Solving Trig Equations with Inverse Functions

Solving Trigonometric Equations with Inverse Functions

Recap: Previously, we solved trigonometric equations like \sin(x) = \frac{1}{2} using the unit circle to find special angles (e.g., \frac{\pi}{6}, \frac{5\pi}{6}).
Problem: What if we encounter equations like \sin(x) = \frac{1}{3}, where \frac{1}{3} isn't a standard value on the unit circle?
Solution: Introduce inverse trigonometric functions to solve for angles when the sine, cosine, or tangent is not a standard value.

General Concept: If f is a function, its inverse function, denoted as f^{-1}, "undoes" the effect of f.
Property: f^{-1}(f(a)) = a for any number a in the domain of f.
Application to Trigonometry -- if \sin(x) = \frac{1}{3}, then x = \sin^{-1}(\frac{1}{3}) (inverse sine of \frac{1}{3}).

Sine Function: The sine function, y = \sin(x), is a wave that oscillates between -1 and 1.
Inverse Function as Reflection: The inverse function is a reflection of the original function across the line y = x.
Issue: Reflecting the entire sine curve across y = x does not result in a function because it fails the vertical line test; a vertical line intersects the reflected curve multiple times.
Points on Sine Curve and Their Reflections: For example, the point \pi, 0 on the sine curve becomes 0, \pi on the reflected curve.

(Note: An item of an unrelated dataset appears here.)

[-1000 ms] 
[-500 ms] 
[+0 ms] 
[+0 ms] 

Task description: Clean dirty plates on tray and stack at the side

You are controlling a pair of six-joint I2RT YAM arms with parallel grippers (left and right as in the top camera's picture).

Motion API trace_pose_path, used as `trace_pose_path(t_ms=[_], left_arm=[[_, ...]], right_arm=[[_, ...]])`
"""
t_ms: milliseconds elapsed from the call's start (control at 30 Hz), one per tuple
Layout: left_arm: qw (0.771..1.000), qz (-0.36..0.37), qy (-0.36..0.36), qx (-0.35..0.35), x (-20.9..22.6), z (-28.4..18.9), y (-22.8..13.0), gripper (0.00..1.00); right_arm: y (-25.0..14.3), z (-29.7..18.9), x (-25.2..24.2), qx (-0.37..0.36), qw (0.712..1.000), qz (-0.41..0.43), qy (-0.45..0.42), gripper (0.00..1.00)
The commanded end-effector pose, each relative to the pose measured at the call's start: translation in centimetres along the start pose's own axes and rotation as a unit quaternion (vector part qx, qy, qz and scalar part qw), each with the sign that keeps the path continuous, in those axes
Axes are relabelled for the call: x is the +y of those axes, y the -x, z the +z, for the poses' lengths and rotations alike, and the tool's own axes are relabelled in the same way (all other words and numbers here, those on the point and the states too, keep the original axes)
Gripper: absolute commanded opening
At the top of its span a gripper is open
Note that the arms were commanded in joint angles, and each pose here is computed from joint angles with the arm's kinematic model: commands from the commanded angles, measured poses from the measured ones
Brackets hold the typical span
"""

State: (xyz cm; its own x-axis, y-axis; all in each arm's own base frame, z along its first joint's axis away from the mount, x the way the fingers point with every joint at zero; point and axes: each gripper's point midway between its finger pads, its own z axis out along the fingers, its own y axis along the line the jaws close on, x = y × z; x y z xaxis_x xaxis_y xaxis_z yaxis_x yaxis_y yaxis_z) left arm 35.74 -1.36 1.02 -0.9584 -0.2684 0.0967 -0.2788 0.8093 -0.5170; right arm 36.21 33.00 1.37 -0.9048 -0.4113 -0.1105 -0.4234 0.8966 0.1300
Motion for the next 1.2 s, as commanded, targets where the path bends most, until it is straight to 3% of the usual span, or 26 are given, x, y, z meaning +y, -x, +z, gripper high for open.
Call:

Solution: To obtain a valid inverse function, we restrict the domain of the original sine function.
Restricted Domain: The domain of the sine function is limited to [-\frac{\pi}{2}, \frac{\pi}{2}].
Sine Function in Restricted Domain: In this interval, the sine function ranges from -1 to 1 without repeating y-values.
Key Points: The sine function passes through the points (-\frac{\pi}{2}, -1), (0, 0), and (\frac{\pi}{2}, 1) in this restricted domain.

Reflection of Restricted Sine Function: Reflecting the restricted sine function across y = x yields the inverse sine function.
Domain and Range: The inverse sine function, denoted as \sin^{-1}(x) or arcsin(x), has a domain of [-1, 1] and a range of [-\frac{\pi}{2}, \frac{\pi}{2}] .
Graph of Inverse Sine: The graph starts at (-1, -\frac{\pi}{2}) and ends at (1, \frac{\pi}{2}).
Calculator Usage: Calculators only show the principal values of the inverse sine function due to the domain restriction.

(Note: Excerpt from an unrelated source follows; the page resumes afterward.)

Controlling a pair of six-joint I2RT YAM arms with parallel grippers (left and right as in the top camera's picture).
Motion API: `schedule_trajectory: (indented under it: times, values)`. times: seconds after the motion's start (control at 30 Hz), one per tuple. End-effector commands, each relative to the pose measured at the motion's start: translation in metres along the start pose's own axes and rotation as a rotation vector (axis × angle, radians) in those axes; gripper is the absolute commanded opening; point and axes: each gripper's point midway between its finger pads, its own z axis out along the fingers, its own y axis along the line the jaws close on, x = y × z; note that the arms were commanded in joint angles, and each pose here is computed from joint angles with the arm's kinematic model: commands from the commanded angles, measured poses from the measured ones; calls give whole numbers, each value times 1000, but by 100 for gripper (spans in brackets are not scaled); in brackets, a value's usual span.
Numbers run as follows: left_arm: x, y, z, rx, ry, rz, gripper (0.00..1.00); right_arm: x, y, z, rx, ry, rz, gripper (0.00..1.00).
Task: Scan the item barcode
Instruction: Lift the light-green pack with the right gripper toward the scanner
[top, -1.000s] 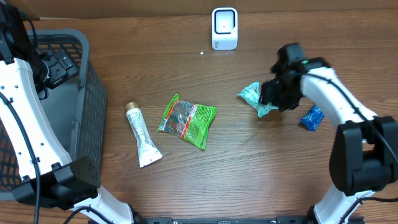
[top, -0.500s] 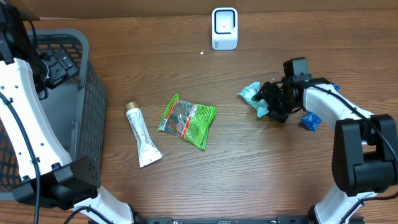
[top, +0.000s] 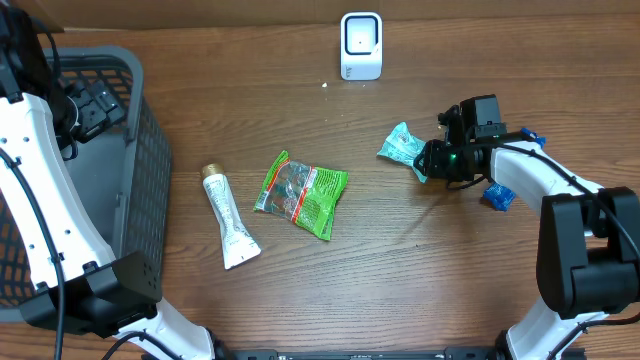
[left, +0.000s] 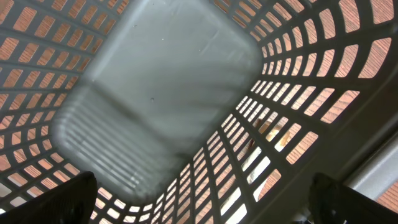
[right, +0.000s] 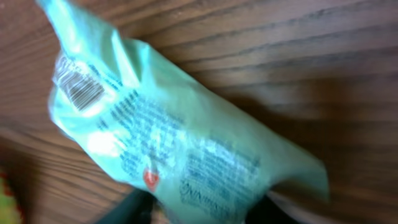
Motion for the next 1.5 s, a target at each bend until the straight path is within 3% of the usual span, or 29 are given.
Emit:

Example: To solve \sin(x) = \frac{1}{3}, take the inverse sine of both sides: x = \sin^{-1}(\frac{1}{3}) .
Calculator Result: Using a calculator, \sin^{-1}(\frac{1}{3}) \approx 0.3398 radians.
Interpretation: This is the angle in radians whose sine is \frac{1}{3} .
Multiple Solutions: Infinitely many angles have a sine of \frac{1}{3}, but the inverse sine function only returns the angle within the range [-\frac{\pi}{2}, \frac{\pi}{2}] .

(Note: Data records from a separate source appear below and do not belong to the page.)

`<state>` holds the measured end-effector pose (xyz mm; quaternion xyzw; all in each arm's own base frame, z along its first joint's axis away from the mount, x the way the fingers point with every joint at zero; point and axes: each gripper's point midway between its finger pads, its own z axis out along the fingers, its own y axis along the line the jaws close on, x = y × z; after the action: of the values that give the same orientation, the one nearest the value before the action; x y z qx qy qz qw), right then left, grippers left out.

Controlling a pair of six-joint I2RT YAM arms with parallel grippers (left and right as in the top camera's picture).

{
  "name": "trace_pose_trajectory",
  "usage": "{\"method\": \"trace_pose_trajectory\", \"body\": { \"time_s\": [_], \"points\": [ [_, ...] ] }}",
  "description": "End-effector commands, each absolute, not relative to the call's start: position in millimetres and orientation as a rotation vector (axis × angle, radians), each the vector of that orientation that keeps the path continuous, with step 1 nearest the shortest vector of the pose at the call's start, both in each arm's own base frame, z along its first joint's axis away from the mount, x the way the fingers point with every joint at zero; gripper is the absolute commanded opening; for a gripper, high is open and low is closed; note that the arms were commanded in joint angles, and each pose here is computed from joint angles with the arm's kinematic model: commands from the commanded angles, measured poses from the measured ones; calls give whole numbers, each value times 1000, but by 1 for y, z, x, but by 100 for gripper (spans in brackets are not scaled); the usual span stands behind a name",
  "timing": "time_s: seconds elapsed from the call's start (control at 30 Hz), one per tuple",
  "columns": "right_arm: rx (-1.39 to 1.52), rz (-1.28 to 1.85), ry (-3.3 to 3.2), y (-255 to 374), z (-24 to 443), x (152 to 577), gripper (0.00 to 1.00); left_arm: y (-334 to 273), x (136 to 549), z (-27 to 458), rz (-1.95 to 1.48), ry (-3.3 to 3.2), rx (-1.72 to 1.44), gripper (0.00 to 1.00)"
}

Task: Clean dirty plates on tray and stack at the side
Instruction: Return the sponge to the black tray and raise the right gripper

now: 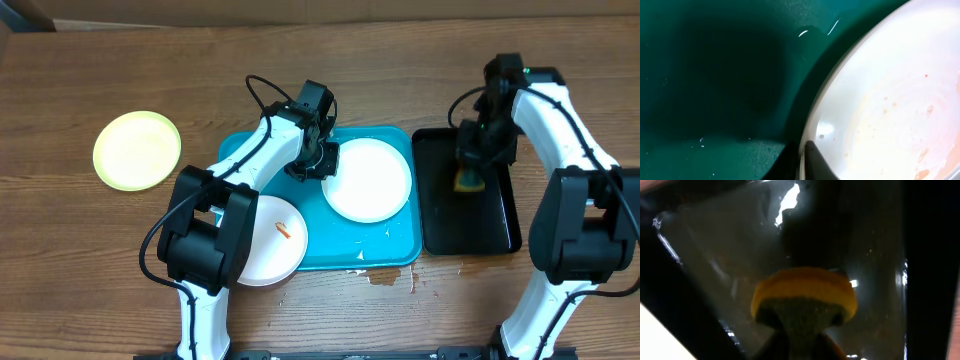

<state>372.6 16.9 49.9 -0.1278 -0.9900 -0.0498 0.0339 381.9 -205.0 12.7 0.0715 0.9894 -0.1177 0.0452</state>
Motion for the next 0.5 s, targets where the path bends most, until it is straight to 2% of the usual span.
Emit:
{"method": "trace_pose_trajectory", "body": {
  "time_s": [0.0, 0.03, 0.07, 0.23, 0.37, 0.43, 0.47],
  "points": [
    [-380, -111, -3047, 15, 46, 368, 45, -203, 380, 9, -340, 3029, 227, 22],
    [-380, -111, -3047, 15, 46, 368, 53, -203, 380, 9, -340, 3029, 227, 24],
    [-381, -114, -3054, 15, 48, 370, 73, -203, 380, 9, -340, 3029, 227, 31],
    [-446, -128, -3084, -1, 64, 383, 76, -203, 380, 9, -339, 3029, 227, 48],
    [-593, -140, -3132, -36, 88, 401, 88, -203, 380, 9, -339, 3029, 226, 52],
    [-693, -144, -3146, -58, 96, 407, 100, -203, 380, 9, -340, 3029, 226, 53],
    [-735, -142, -3144, -68, 98, 407, 100, -203, 380, 9, -340, 3029, 226, 53]
  ]
}}
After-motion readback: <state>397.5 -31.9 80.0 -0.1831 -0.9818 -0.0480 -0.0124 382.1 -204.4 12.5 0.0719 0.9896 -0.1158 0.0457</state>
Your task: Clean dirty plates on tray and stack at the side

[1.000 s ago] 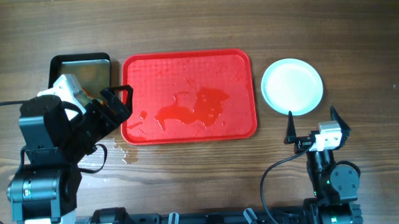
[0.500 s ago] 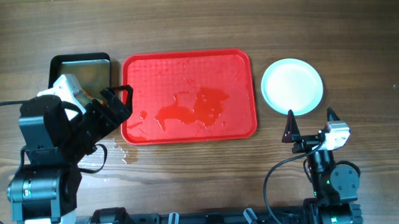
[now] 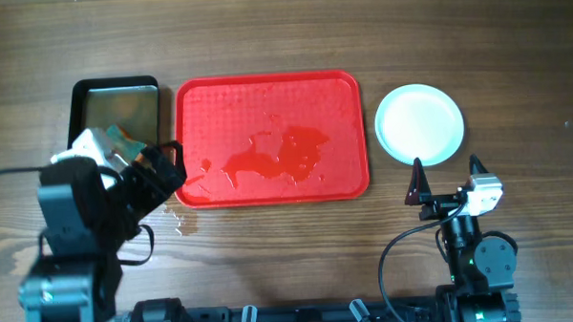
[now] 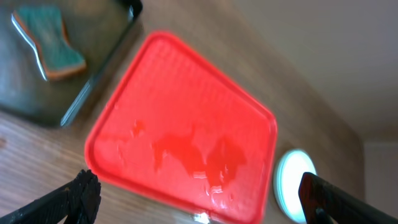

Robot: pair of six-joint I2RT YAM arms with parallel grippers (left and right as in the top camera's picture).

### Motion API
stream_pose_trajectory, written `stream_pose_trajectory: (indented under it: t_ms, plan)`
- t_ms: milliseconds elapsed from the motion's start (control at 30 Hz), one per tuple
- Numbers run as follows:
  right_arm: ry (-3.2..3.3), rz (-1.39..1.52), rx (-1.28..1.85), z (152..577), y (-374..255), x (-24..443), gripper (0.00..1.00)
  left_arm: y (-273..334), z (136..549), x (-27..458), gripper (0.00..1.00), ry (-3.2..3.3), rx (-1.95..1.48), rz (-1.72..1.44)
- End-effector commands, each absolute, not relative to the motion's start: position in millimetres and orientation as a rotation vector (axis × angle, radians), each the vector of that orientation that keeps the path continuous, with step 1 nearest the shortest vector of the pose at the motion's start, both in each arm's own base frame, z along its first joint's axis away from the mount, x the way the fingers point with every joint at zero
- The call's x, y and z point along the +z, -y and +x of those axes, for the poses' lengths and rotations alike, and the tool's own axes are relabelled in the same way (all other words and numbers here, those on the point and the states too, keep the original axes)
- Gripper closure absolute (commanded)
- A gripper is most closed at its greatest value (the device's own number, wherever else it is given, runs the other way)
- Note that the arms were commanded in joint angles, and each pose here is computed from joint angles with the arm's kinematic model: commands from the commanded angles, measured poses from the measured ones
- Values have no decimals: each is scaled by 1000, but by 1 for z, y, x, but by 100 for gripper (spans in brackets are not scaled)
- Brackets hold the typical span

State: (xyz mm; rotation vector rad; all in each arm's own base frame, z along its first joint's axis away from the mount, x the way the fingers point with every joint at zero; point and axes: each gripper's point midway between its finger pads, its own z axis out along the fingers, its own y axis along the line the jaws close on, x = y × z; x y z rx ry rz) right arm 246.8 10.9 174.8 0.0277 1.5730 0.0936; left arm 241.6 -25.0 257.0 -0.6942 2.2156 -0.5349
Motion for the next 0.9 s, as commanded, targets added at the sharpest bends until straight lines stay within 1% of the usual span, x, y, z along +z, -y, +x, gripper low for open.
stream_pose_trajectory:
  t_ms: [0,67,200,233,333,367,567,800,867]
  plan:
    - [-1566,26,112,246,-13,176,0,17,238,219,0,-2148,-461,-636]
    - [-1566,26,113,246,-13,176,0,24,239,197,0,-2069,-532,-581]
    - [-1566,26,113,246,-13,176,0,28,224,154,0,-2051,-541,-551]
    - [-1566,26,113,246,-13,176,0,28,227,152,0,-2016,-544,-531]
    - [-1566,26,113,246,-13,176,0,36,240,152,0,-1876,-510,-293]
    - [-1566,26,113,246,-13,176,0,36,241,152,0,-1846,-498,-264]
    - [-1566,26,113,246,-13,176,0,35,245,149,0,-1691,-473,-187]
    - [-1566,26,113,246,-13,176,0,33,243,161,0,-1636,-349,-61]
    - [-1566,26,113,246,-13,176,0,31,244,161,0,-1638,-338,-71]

Inverse Cosine: The cosine function requires a different domain restriction to have an inverse.
- Restricted Domain: The domain of the cosine function it's limited to [0, \pi].
- Range of Inverse Cosine: The range of the inverse cosine function is [0, \pi].
Inverse Tangent: The tangent function has vertical asymptotes and a range of (-\infty, \infty).
- Appropriate Interval: [-\frac{\pi}{2}, \frac{\pi}{2}] is the interval to determine the inverse tangent function uniquely.
- Range of Inverse Tangent: The range of the inverse tangent function is (-\frac{\pi}{2}, \frac{\pi}{2}).

Equation Solutions: When solving trigonometric equations, remember that inverse trigonometric functions only provide one solution within a specific interval.
Multiple Solutions: Equations may have multiple solutions, but inverse functions only give the principal value within their defined range.